日本全体ではどうだか知らないが、少なくとも東京(首都圏)において、受験をしないという選択肢はほぼほぼ存在していない。僕の中学校はどんなに出来の悪い生徒でも高校やら専修学校に進学していた。実際東京都は98%が進学をしている。その構造にあやかって、受験を複雑にしている受験産業の功罪については、僕も思うところがある。
ただし、一つ言わせてほしいのは、受験業界に子どもを振り回して金を稼いでいるという側面があったとしても、現場で働く講師たちも等しくそのような思想を持って子どもに接しているわけでは決してないということである。日本の教育は、受験産業の魔の手から脱出することができないところまで来てしまっていると思う。しかし、脱皮も漂白もできないならば、現実問題として誰かは汚名をかぶさっても子どもたちのために受験のヘンテコ知識を伝授しなくてはいけないわけで。子どもも自分の進路を自由に選択する権利くらいは当然あるのだから、それを支えてやる仕事も人間も必要だろう。そうして清濁飲み込んで、割り切ってこっちは仕事をしているのだから批判されるのはある意味では当然だと思う一方で「教育論を述べろ」などという居丈高な態度で僕らパートタイムを詰問することは毛頭理に適っていないのである。「おじいさん、僕らのやってることは教育とは名ばかりの『訓練』ですよ。」と言ってやりたくなったが、彼の萎れた背中に、あの日の「学歴など関係ない」と言いかけた僕の姿が重なって硬直した。夢理想を語る時、それは一方で叶わぬことを知りながら、盲目に信じていたいという根源的な欲望が表出しているということは、この身で痛いほど経験したではないか。狂人に見えた彼と僕はその実では同じだったのかもしれない。
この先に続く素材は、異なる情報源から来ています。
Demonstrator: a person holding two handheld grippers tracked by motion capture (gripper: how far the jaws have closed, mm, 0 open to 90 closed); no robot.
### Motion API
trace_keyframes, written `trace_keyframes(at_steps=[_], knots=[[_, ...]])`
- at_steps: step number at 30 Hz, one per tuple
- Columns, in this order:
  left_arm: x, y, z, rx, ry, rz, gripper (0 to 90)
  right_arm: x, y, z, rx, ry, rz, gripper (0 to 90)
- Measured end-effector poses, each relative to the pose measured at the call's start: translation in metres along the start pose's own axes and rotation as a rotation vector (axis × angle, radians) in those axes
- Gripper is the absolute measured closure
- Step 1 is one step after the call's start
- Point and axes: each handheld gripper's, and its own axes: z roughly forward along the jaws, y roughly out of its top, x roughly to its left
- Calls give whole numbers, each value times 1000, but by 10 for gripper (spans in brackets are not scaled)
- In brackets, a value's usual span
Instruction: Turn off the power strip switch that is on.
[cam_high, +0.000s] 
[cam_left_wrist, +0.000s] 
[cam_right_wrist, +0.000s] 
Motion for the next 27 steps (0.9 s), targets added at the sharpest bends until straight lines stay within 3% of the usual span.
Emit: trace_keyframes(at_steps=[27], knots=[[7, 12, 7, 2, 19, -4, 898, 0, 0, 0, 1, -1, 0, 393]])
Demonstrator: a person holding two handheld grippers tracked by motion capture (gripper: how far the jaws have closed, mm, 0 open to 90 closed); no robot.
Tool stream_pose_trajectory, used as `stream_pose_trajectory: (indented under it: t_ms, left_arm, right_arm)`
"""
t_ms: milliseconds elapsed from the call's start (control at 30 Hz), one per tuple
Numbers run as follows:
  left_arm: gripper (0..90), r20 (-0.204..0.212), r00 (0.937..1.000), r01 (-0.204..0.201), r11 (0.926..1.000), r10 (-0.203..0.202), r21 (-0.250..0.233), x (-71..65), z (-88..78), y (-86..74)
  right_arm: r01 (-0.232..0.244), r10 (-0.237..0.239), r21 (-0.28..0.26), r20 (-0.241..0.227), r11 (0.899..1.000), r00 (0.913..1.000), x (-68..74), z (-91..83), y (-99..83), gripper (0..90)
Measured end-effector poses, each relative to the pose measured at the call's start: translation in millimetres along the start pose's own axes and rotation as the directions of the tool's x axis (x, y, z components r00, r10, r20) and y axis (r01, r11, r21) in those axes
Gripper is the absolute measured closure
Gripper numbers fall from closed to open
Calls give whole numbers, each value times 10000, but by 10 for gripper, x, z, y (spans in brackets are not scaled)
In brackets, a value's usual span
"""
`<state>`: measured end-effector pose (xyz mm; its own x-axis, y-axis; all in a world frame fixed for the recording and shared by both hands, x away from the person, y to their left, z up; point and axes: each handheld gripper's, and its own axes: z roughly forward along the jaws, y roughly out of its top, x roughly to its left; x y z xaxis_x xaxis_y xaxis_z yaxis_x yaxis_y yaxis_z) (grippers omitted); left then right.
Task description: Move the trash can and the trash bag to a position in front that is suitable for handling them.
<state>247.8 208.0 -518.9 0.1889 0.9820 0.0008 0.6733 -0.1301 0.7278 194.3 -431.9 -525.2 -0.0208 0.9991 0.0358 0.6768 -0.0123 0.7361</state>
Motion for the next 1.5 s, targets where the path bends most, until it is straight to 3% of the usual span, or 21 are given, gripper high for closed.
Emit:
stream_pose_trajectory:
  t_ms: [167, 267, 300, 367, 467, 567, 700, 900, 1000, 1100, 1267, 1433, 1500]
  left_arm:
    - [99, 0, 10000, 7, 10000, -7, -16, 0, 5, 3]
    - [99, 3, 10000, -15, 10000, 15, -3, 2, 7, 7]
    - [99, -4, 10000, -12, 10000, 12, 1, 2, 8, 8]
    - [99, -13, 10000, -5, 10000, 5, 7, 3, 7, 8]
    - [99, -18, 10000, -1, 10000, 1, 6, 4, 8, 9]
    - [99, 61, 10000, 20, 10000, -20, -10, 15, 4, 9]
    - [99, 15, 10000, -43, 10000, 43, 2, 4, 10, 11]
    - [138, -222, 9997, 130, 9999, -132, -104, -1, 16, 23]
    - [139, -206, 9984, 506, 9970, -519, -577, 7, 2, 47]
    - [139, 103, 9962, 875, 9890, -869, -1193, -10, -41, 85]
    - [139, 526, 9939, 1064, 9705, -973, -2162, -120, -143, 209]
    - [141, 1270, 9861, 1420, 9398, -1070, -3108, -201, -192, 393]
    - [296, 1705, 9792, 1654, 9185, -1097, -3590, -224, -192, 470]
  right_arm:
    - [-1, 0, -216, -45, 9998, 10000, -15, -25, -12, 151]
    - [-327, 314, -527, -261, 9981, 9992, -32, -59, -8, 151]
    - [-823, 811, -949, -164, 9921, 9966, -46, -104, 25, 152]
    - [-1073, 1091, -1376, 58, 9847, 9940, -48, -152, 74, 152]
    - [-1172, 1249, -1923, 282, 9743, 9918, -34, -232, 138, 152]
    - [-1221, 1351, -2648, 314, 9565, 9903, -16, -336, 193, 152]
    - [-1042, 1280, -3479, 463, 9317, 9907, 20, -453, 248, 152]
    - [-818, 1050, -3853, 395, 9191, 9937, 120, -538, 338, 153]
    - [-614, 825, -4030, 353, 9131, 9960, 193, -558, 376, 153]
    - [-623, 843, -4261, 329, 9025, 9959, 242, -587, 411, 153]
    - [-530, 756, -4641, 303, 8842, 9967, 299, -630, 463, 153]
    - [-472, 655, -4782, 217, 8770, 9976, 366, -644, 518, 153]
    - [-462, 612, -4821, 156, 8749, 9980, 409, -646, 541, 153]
先ほど達観していると述べたnoteでも、結局学歴や就活について述べているものがバズったりしていて、ここにもマスの関心というものが十分反映されているなと思う今日この頃。批判しておけば免罪符になるし、この手の話題は便利である。かくいう僕もこんな話題で執筆してしまっているのだから人のことを言えたタチではない。
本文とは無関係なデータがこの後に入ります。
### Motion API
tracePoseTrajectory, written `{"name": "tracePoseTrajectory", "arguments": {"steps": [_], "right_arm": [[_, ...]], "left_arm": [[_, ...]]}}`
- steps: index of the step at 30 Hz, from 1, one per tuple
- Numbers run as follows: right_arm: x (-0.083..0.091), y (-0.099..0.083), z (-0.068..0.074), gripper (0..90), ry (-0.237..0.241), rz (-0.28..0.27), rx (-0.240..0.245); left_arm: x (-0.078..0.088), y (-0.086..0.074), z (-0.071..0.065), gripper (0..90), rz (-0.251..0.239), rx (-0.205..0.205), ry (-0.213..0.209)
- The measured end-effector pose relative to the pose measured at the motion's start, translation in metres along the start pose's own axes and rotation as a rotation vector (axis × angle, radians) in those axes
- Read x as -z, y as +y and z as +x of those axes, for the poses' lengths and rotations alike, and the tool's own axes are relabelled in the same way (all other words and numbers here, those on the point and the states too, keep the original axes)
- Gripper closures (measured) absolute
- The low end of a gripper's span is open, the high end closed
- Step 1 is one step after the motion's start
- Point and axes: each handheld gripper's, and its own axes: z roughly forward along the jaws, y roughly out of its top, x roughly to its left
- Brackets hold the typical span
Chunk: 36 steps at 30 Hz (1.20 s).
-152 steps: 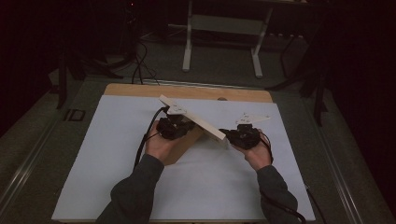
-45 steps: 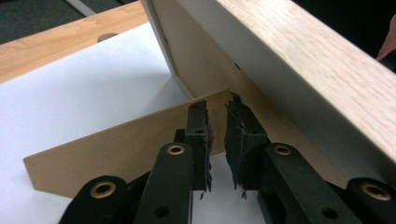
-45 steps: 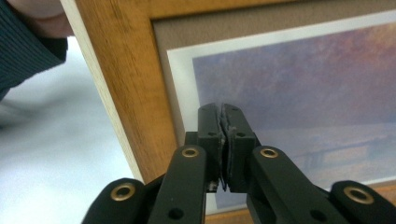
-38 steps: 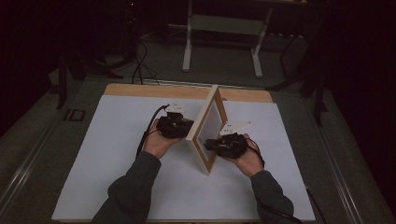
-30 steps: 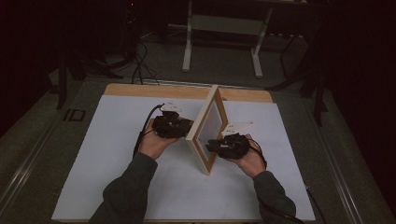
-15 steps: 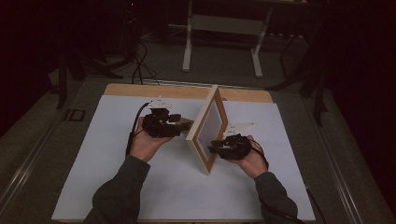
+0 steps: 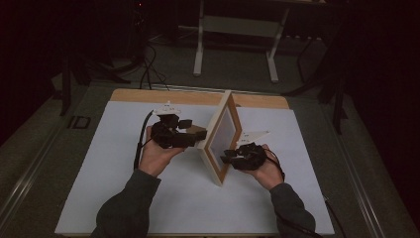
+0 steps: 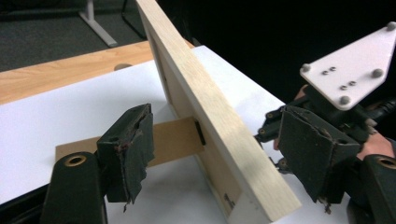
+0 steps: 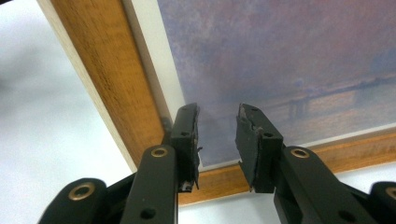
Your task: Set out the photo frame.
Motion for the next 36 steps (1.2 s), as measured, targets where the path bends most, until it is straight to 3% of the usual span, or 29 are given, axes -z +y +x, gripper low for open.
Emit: {"name": "tracePoseTrajectory", "arguments": {"steps": [9, 18, 26, 30, 36], "right_arm": [[0.004, -0.003, -0.003, 66.8, -0.014, -0.011, -0.015], [0.008, -0.006, -0.007, 66.4, -0.028, -0.015, -0.026], [0.011, -0.008, -0.011, 65.8, -0.042, -0.019, -0.036], [0.012, -0.01, -0.013, 65.8, -0.044, -0.02, -0.043], [0.013, -0.011, -0.014, 65.8, -0.049, -0.023, -0.048]], "left_arm": [[-0.011, -0.008, -0.021, 25.1, 0.08, -0.058, 0.022], [-0.025, -0.016, -0.03, 26.3, 0.129, -0.08, 0.032], [-0.034, -0.022, -0.032, 40.8, 0.153, -0.088, 0.085], [-0.033, -0.023, -0.032, 51.7, 0.144, -0.081, 0.07], [-0.031, -0.022, -0.032, 55.2, 0.152, -0.092, 0.111]]}}
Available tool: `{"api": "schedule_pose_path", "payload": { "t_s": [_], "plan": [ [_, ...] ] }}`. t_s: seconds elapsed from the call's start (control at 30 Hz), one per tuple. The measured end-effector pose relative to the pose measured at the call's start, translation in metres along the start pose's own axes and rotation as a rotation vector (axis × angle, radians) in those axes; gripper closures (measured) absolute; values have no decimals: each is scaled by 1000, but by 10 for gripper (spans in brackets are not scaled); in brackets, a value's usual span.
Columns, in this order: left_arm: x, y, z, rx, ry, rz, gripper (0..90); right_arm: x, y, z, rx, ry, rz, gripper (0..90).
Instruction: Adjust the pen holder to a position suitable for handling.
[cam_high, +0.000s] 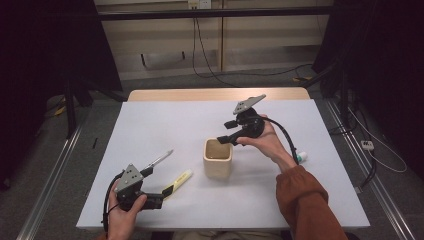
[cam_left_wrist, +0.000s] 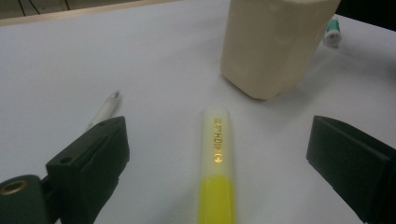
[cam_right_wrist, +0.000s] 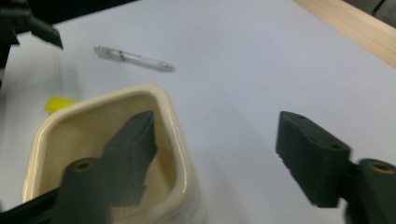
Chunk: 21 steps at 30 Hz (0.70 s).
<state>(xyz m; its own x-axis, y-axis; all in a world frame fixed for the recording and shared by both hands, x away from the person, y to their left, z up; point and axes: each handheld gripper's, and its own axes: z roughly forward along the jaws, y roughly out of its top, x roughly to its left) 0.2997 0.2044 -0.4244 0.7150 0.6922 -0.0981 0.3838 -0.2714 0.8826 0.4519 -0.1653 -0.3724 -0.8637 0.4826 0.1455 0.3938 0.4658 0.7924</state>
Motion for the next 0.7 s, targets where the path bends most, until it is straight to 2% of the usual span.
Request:
{"api": "schedule_pose_path", "payload": {
  "t_s": [0.07,0.13,0.27,0.37,0.6,0.7],
  "plan": [
    [0,0,0,1,0,-2,57,-2,-3,-6,-29,-18,24,230],
    [1,-1,0,2,3,-3,57,-1,-5,-12,-58,-52,53,153],
    [2,-3,-4,-1,12,-12,57,-2,-12,-23,-102,-124,99,119],
    [2,-3,-6,-6,23,-16,57,-3,-19,-31,-127,-192,175,113],
    [2,-4,-6,-2,18,-14,58,-2,-36,-48,-119,-310,220,78],
    [4,-5,-6,3,14,-31,57,0,-48,-55,-110,-330,231,61]
  ]
}}
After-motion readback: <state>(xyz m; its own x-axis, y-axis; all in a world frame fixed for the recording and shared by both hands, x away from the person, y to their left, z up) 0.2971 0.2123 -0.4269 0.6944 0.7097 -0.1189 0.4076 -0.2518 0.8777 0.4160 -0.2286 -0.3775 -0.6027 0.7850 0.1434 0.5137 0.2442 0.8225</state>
私が敬愛するフォロワーの方々は、こうした世俗的な話題を超越した位置で記事を書く方々である。シール集めや旅行記や、日記など、心に優しいヘルシーな文章を提供している方々だ。一言に愛してやまない人々だ。こんな体たらくだが僕もそっち側に行けるようにエッセイなどを書いてみるのであった。だからエッセイが好きなのである。